Developing Lives

developing lives screenshot

Overview

For more than a decade, Developing Lives has been engaging students by allowing them to try out their parenting skills from the prenatal period through adolescence. The new version 2.1 provides an updated parenting experience for today’s students, available exclusively in Achieve.

In Developing Lives, each “parent” creates a personal avatar, selects a virtual partner and/or surrogate (or chooses to be a single or adoptive parent) and marks the arrival of their newborn (represented by a unique avatar based on the parents’ characteristics). As the child grows, the student responds to events both expected and unforeseen, making important decisions (nutrition choices, doctor visits, sleeping location) and facing uncertain moments, with each choice affecting how the child develops. Throughout this journey, Developing Lives deepens students’ understanding of key concepts in human development. All six modules are accompanied by an updated quiz that can be assigned along with the activity for credit in Achieve.

More than ever before, in version 2.1 students will see the results of their parenting decisions with more direct outcomes from their choices about nutrition, lifestyle, and parenting style. Families also experience a new pivotal life event in middle childhood, such as a new sibling or parental breakup. Version 2.1 is also more inclusive than ever before with additional options for building a family and experiencing parenthood, and the finale of the program includes a new selection of outcomes for adolescents entering the world.

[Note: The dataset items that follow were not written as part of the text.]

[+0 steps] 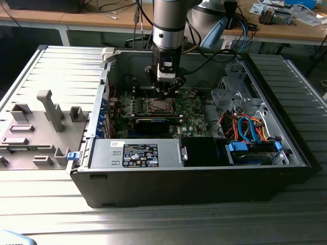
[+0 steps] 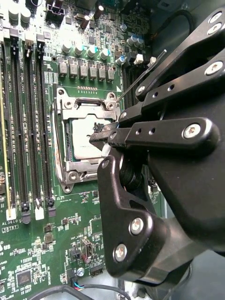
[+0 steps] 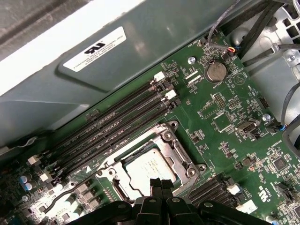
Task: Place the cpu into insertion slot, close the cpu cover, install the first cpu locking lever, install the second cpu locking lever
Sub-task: 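Install the first cpu locking lever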
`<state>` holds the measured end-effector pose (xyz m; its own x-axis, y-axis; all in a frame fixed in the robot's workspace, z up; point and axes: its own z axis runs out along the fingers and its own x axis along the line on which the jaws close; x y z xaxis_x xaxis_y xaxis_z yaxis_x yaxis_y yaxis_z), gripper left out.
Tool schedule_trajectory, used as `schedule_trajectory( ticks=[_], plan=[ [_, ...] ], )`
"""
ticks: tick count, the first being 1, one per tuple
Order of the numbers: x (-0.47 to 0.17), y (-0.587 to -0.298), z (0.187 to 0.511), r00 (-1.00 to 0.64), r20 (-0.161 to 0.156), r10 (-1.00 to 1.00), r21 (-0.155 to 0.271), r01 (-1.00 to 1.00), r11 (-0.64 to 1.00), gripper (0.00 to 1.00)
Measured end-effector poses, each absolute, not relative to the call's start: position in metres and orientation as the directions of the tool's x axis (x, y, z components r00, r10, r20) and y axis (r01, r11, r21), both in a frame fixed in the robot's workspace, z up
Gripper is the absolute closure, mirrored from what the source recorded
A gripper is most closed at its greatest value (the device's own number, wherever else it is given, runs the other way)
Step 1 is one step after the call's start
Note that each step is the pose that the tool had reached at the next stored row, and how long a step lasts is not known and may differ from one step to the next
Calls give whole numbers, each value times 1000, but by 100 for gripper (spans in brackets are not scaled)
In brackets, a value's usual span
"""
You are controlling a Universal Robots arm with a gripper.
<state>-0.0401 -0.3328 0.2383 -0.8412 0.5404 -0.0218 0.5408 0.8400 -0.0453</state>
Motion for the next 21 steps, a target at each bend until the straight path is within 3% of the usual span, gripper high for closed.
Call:
schedule_trajectory(
  ticks=[21],
  plan=[
    [-40, -333, 238, -863, -22, 505, -45, 506, 861, 89]
  ],
)
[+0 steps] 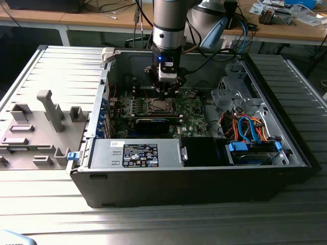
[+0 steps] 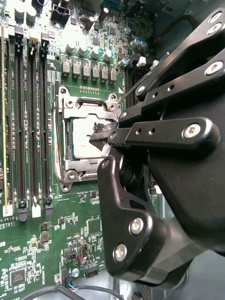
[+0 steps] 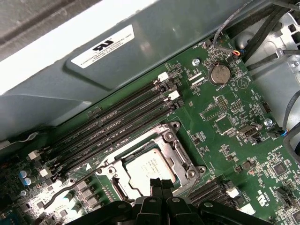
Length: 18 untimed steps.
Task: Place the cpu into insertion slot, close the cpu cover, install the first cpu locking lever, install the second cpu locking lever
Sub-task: 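Install the first cpu locking lever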
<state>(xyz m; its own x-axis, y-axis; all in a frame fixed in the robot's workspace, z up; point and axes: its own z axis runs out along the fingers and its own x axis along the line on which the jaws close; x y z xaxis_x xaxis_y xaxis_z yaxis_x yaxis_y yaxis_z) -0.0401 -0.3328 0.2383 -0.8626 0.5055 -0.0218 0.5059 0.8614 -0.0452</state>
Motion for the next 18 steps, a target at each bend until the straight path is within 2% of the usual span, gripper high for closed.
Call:
schedule_trajectory(
  ticks=[18],
  plan=[
    [-40, -333, 238, -879, -22, 476, -45, 476, 878, 89]
  ],
)
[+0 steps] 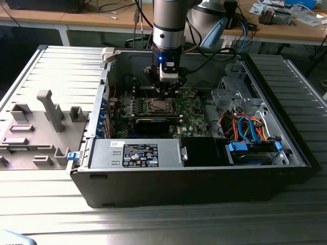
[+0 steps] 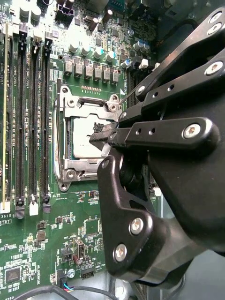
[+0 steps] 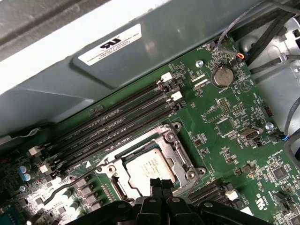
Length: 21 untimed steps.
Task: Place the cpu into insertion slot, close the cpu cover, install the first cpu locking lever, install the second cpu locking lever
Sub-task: 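Install the first cpu locking lever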
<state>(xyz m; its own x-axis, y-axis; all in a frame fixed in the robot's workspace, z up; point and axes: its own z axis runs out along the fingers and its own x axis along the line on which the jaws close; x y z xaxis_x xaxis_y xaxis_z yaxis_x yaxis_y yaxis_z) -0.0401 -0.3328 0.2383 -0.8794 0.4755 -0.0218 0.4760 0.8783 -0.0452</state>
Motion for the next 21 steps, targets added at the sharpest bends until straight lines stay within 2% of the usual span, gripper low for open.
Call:
schedule_trajectory(
  ticks=[21],
  plan=[
    [-40, -333, 238, -895, -22, 445, -45, 445, 894, 89]
  ],
)
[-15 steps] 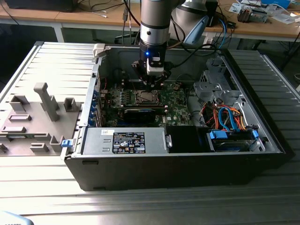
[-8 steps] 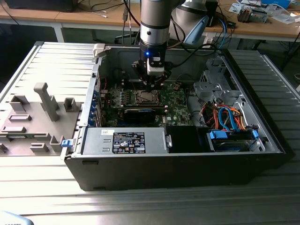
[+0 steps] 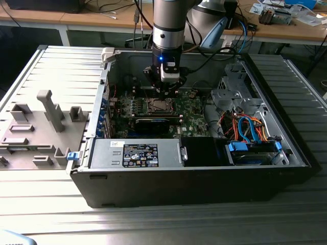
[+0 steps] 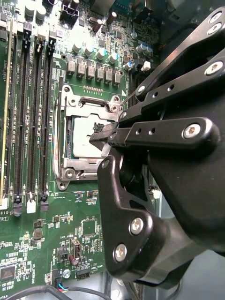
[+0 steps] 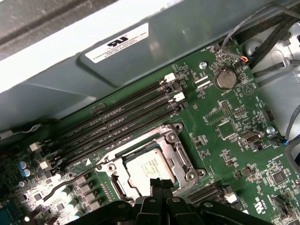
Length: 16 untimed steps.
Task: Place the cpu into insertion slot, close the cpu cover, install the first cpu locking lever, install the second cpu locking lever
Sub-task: 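Install the first cpu locking lever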
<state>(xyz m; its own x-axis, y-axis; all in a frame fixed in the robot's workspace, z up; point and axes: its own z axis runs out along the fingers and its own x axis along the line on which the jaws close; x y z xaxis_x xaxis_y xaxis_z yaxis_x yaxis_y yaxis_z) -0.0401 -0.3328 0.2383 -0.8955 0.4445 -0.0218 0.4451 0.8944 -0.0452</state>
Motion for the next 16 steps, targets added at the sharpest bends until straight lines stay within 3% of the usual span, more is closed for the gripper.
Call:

Major Changes in Developing Lives 2.1

  • Learn More and Glossary functionality will be available to users if they go back to previously completed screens.
  • More of the users’ choices and outcomes will appear in the Memory Book (e.g., lifestyle choices, Piaget’s cognitive stages reached by the child).
  • The parenthood experience will be gender agnostic: Users can have any gender identity and be the pregnant parent, partner, adoptive parent, etc.
  • Whenever possible, feedback to users’ choices appears on the same screen as the question. Throughout the simulation, various scenarios are more interactive and/or involve more choices on the part of the user.
  • Personality inventory results for users and their partners and/or surrogates will be more closely tied to certain choices and outcomes later on.
  • The prenatal module is briefer and more streamlined (e.g., one of the prenatal tests has been dropped, as have some superfluous screens on relationship dynamics during pregnancy and right after birth).
  • The newborn avatar has been redesigned.
  • Nutrition and other lifestyle-related choices have a more overt influence on outcomes throughout the simulation (e.g., Apgar score, certain aspects of physical and cognitive development).
  • Socioeconomic status has more overt influence on outcomes throughout the simulation (e.g., family leave, childcare, and school choices).
  • Parenting styles are more closely tied to outcomes in childhood and adolescence (e.g., Marshmallow test, bullying, popularity, risk-taking behaviors, and final outcomes at age 18).
  • Users get to choose an elementary school for their child (based on SES) rather than having one randomly assigned to them.
  • Users are now randomly assigned a “pivotal life event” (new sibling, parental breakup, first extended time away from parent) in the middle childhood module.
  • There is a more impactful ending to the adolescence module. How the child “turned out” is more obviously tied to the user’s parenting decisions throughout the simulation, and new avatar illustrations appear there.
  • Performance is improved in certain sections of the activity to resolve issues including freezing and loss of response progression.